* What is needed:
Only the line containing "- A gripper" and the lines after it, through the end of the data below, are to be returned, each exactly as it stands.

* Information given:
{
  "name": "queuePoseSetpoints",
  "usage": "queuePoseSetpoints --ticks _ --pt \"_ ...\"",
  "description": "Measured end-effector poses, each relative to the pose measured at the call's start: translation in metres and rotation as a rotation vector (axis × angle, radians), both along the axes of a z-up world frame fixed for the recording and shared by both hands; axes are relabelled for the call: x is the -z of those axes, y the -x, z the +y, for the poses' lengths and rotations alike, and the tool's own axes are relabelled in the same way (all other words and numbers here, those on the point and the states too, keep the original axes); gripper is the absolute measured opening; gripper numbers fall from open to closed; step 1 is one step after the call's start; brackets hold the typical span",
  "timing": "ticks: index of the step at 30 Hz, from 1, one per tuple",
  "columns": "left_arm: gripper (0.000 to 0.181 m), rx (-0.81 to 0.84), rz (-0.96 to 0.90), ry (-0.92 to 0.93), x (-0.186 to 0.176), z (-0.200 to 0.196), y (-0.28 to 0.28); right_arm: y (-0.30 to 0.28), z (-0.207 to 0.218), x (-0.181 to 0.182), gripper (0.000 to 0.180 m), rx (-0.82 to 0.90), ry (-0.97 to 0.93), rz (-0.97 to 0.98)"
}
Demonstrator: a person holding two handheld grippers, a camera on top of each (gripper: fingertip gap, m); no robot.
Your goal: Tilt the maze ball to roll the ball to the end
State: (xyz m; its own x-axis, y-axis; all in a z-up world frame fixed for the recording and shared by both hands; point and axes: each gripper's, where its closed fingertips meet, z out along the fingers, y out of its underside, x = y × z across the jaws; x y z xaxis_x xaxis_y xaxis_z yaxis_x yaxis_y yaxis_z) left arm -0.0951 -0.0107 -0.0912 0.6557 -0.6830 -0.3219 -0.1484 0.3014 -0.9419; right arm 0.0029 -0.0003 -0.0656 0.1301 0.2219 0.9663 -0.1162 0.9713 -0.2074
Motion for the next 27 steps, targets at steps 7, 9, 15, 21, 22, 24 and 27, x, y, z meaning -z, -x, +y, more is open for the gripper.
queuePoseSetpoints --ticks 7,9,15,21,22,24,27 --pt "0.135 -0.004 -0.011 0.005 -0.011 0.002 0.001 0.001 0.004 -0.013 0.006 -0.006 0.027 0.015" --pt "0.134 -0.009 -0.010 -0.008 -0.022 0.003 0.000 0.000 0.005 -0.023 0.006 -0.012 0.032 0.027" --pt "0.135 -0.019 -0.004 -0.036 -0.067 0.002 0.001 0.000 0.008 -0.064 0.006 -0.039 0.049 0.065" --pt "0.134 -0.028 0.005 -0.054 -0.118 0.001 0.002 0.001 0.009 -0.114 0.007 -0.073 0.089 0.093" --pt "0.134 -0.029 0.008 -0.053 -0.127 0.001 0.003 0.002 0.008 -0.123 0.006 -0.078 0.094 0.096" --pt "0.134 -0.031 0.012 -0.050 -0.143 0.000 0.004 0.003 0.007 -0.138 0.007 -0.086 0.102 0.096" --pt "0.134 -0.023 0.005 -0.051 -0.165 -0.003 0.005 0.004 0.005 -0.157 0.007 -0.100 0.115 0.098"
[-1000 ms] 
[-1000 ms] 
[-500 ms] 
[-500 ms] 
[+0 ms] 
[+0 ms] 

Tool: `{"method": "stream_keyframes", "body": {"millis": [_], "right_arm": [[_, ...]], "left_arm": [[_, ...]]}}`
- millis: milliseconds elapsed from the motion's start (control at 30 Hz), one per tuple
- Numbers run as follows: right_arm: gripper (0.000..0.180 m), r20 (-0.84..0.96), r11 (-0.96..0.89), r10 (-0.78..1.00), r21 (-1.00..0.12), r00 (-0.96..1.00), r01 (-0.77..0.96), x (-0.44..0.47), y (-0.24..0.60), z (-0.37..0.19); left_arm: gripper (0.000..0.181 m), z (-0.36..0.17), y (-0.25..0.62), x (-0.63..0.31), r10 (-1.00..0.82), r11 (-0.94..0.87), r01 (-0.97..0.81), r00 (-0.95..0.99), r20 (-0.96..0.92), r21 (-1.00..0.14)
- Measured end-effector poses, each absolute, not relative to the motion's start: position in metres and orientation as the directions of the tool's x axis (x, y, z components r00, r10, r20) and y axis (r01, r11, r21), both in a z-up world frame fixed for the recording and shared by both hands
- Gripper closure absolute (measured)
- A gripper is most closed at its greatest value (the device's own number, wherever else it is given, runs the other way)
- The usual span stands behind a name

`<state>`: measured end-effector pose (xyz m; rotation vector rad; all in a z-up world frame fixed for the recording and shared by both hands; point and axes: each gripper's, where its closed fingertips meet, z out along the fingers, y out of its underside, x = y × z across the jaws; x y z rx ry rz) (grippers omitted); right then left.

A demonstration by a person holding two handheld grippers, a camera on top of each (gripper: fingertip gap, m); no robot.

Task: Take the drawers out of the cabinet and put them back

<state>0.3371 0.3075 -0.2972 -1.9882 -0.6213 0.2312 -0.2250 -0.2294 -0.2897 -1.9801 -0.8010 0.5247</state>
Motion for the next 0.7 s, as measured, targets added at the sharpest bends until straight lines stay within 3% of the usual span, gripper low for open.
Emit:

* Answer space:
- A gripper is most closed at its greatest value (the device's own number, wherever else it is given, runs the other way)
- The usual span stands behind a name

`<state>`: measured end-effector pose (xyz m; rotation vector rad; all in a z-up world frame fixed for the recording and shared by both hands; point and axes: each gripper's, where its closed fingertips meet, z out along the fingers, y out of its underside, x = y × z across the jaws; x y z rx ry rz) (grippers omitted); right then left.

A demonstration by a person holding two handheld grippers, a camera on top of each (gripper: fingertip gap, m); no robot.

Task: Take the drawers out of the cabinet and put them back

<state>0.3371 0.3075 -0.2972 -1.9882 -0.6213 0.2312 -0.2250 -0.2294 -0.2897 -1.9801 -0.8010 0.5247</state>
Motion for the next 0.7 s, as measured, targets added at the sharpest bends until straight lines stay within 3% of the usual span, gripper low for open.
Emit:

This output requires nothing further.